- Born: 25 July 1908 Rome, Italy
- Died: 19 August 2000 (aged 92) Montevideo, Uruguay
- Other name: Luz de Alba
- Occupations: Publisher, teacher

= Luce Fabbri =

Italian writer and anarchist (1908–2000)

Luce Fabbri (pen name, Luz de Alba; 1908–2000) was an Italian-Uruguayan anarchist writer, publisher and teacher. The daughter of Luigi Fabbri, she wrote for anarchist publications from an early age. After studying literature at university, she fled Fascist Italy and joined her parents in exile, eventually making her way to Uruguay. There she witnessed the rapidly changing conditions of the period, began publishing her own journals and writing her own theories on anarchist revolution.

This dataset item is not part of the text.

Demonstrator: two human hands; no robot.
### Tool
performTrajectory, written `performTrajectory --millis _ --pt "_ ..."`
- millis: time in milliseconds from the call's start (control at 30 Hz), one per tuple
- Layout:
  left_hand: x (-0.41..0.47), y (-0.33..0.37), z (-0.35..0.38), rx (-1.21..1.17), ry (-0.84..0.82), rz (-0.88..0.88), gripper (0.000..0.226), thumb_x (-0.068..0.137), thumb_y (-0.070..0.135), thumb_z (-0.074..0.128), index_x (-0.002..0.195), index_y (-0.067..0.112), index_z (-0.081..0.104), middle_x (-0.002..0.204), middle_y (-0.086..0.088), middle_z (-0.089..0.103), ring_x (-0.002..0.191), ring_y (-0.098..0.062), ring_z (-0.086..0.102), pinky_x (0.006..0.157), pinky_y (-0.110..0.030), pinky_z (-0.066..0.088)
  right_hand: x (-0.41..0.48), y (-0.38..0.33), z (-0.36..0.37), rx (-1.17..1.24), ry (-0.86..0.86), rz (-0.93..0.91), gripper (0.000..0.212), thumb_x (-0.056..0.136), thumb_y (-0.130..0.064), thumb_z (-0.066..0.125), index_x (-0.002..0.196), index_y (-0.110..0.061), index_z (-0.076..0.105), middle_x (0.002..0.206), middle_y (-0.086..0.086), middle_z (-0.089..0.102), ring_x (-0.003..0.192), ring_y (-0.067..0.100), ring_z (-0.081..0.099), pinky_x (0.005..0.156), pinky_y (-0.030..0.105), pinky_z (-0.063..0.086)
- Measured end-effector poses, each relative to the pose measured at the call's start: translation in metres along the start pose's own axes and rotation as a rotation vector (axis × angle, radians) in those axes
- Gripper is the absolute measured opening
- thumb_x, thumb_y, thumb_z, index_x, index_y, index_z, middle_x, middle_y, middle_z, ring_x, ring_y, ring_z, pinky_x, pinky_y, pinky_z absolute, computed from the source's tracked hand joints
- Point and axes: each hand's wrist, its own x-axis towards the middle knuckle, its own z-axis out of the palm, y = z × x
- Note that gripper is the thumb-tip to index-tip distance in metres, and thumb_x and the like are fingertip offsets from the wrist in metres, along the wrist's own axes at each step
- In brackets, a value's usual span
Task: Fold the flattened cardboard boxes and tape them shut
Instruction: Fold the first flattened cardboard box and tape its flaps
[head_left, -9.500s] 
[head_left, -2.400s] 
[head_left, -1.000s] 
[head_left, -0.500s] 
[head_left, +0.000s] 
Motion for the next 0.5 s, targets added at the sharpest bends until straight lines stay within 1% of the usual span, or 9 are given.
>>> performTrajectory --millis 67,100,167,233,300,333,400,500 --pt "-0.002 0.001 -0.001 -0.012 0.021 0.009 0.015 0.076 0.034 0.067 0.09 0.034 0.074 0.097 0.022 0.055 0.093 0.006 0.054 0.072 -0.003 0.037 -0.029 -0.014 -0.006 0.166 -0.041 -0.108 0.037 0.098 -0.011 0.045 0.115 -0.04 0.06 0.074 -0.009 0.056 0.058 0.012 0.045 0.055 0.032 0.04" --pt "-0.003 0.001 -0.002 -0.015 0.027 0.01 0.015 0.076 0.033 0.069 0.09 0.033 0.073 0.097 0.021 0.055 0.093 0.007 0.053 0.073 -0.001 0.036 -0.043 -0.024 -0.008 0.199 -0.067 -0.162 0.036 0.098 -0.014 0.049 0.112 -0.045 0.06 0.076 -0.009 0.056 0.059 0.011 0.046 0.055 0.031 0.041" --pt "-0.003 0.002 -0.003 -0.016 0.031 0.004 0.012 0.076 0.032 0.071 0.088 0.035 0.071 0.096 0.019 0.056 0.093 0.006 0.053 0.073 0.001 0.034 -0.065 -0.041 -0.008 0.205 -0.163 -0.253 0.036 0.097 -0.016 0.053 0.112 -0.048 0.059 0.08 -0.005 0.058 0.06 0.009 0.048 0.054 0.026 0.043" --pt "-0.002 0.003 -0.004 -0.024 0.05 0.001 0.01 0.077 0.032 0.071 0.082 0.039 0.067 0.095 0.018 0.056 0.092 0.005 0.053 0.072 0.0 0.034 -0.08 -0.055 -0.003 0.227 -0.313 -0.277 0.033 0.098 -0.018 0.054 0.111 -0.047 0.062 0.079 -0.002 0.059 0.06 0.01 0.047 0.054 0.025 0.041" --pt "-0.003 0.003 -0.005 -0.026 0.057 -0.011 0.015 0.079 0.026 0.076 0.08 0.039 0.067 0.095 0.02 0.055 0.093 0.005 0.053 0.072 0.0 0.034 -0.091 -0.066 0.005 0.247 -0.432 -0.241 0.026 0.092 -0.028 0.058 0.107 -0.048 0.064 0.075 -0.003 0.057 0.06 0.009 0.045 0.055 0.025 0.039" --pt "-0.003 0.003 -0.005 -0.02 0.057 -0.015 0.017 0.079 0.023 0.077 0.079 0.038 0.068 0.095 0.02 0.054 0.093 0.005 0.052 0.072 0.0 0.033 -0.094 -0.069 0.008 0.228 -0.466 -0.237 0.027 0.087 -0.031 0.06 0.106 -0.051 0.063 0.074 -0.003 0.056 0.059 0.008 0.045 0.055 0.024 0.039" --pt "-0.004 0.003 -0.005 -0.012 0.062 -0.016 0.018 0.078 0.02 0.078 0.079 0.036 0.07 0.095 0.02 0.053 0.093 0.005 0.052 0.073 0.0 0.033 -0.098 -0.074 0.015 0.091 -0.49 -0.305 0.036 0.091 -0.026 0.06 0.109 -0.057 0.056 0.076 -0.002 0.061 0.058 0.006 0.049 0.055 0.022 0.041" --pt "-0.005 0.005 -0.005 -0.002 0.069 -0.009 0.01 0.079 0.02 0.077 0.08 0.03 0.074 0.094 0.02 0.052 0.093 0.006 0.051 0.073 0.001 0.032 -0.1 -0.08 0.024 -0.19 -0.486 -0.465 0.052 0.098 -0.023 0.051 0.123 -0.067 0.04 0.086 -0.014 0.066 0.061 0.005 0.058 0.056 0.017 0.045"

She spent the rest of her life teaching at the University of the Republic.

==Biography==
In 1908, Luce Fabbri was born in Rome, the daughter of Italian anarchist Luigi Fabbri. Herself also an anarchist from an early age, she wrote articles for Errico Malatesta's magazine Pensiero e Volontà. She studied literature at the University of Bologna, writing her dissertation on the work of French anarchist and geographer Élisée Reclus. In 1929, she fled Fascist Italy and reunited with her parents in Paris, where they had been living in exile. She went with them as they moved to Belgium and then on to Uruguay, finally settling in Montevideo. In 1933, Fabbri witnessed President Gabriel Terra's self-coup and the establishment of a dictatorship. She reported that Uruguay rapidly changed from a free country, to one where people lived under "the harassment of continuous surveillance".

In the Uruguayan capital, Fabbri published numerous journals of her own, including: Studi Sociali, edited by her father until his death in 1946; El Risurgimiento, which she edited during the Spanish Civil War; and Socialismo y Libertad, which she edited during World War II. In her writing, Fabbri developed an anarchist theory of revolution for the contemporary period; drawing from the work of Hannah Arendt and Albert Camus, she re-conceived revolution as a "flexible, contingent, and non-violent process", distinguishing it from the earlier anarchist theories of revolutionary spontaneity. She was also employed as a history and literature teacher, educating students at the University of the Republic from 1949 onwards.

Luce Fabbri died in Montevideo, in 2000.